A cura di: Redazione
Fonte: Radio Punto Nuovo
A Radio Punto Nuovo, nel corso di “Punto Nuovo Sport“,
è intervenuto Ciccio Marolda, giornalista. “Napoli-Torino? Non sarà una
partita facilissima, anche se resta alla portata del Napoli. Sono gare
particolari, anche per via degli orari sempre più strani del calcio moderno.
Oggi si gioca a qualsiasi ora, dalla mattina alla sera, e spesso non si riesce
nemmeno a stare dietro a tutte le partite. Il calcio ormai si è completamente
venduto agli interessi economici e ai diritti televisivi. I tifosi e gli
appassionati devono adattarsi: ci sono troppi appuntamenti, troppe gare e
diventa difficile persino seguirle tutte. Una volta riuscivo ad avere tutto sotto
controllo, adesso ci sono momenti in cui non riesci nemmeno a vedere le
partite. Il Torino? Non bisogna dimenticare che ha
cambiato allenatore e quando succede spesso la squadra ritrova nuove
motivazioni. Arriva anche da una vittoria e questo significa che l’ambiente è
diverso. È una squadra che può dare fastidio, anche se molto dipenderà dal
Napoli. Simeone grande ex? Mi viene in mente anche
Zapata, che è stato un ottimo calciatore e che in passato ho visto allenarsi
spesso da parte, fuori dalle rotazioni. Era una situazione che faceva un po’
tristezza. Poi c’è Simeone che torna al Maradona: per lui sarà sicuramente una
partita speciale. Il Napoli resta un’incognita, perché è una squadra che
arriva ancora una volta in emergenza e bisogna capire se riuscirà a mantenere
un ritmo costante durante la partita. Servirà attenzione nelle marcature e
grande concentrazione. Il Napoli quest’anno è stato costretto a convivere
con tante difficoltà, ma va dato merito a questo gruppo che si sta sacrificando
tantissimo. Sono giocatori volenterosi, che stanno dando tutto dal punto di
vista fisico per tenere la squadra in alto. Obiettivo stagionale? La partita di oggi è
importantissima perché il Napoli ha l’occasione di avvicinarsi al Milan. Se
vuoi arrivare quarto e conquistare la Champions League devi puntare il più in
alto possibile, magari anche al secondo posto. Il primo secondo me è già
assegnato da tempo. Il quarto posto resta l’obiettivo minimo ma anche massimo
per questa stagione. Significa Champions League e significa anche garantire al
club entrate economiche fondamentali. Anguissa e De Bruyne? Tornano
dopo infortuni molto importanti, quindi servirà prudenza. Quando stai fermo
così tanto tempo il rischio di ricadute è sempre dietro l’angolo. Sono
giocatori troppo importanti e bisogna gestirli con attenzione per averli al
meglio nel finale di stagione.
Futuro di Conte? Difficile fare previsioni.
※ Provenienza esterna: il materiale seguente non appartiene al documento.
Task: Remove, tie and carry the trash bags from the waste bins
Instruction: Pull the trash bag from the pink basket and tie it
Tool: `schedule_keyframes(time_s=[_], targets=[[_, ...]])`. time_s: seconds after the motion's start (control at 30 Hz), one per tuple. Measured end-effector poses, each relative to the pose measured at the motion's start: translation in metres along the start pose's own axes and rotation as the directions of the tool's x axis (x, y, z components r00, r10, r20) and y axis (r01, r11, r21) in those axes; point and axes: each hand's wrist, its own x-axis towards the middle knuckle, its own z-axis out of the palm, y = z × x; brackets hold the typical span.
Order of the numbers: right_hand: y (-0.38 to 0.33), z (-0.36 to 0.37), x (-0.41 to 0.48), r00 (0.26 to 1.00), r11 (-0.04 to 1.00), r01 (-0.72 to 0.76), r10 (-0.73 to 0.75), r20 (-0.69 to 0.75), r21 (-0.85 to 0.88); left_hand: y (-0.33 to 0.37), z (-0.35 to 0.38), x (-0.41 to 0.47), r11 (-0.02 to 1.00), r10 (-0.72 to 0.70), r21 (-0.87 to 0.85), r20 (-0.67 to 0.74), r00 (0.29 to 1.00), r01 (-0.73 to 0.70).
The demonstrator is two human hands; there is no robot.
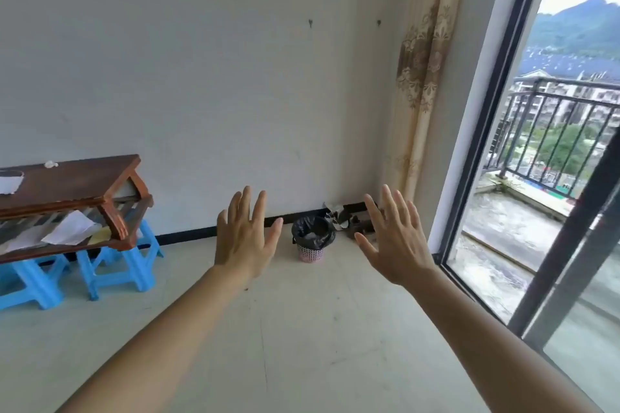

Non so se lo sappiano già nemmeno lui e De Laurentiis. Personalmente credo
molto nella continuità tecnica, che è sempre un fattore positivo per una
squadra. Conte come allenatore da campo mi è piaciuto molto, soprattutto quando
ha saputo trovare soluzioni in piena emergenza e ha tenuto il Napoli in corsa
per la Champions. Quello che mi convince meno è l’idea di un Conte che debba
occuparsi di tutto, dal mercato alla gestione generale. Meglio che faccia
l’allenatore e che il resto lo gestiscano dirigenti e società”.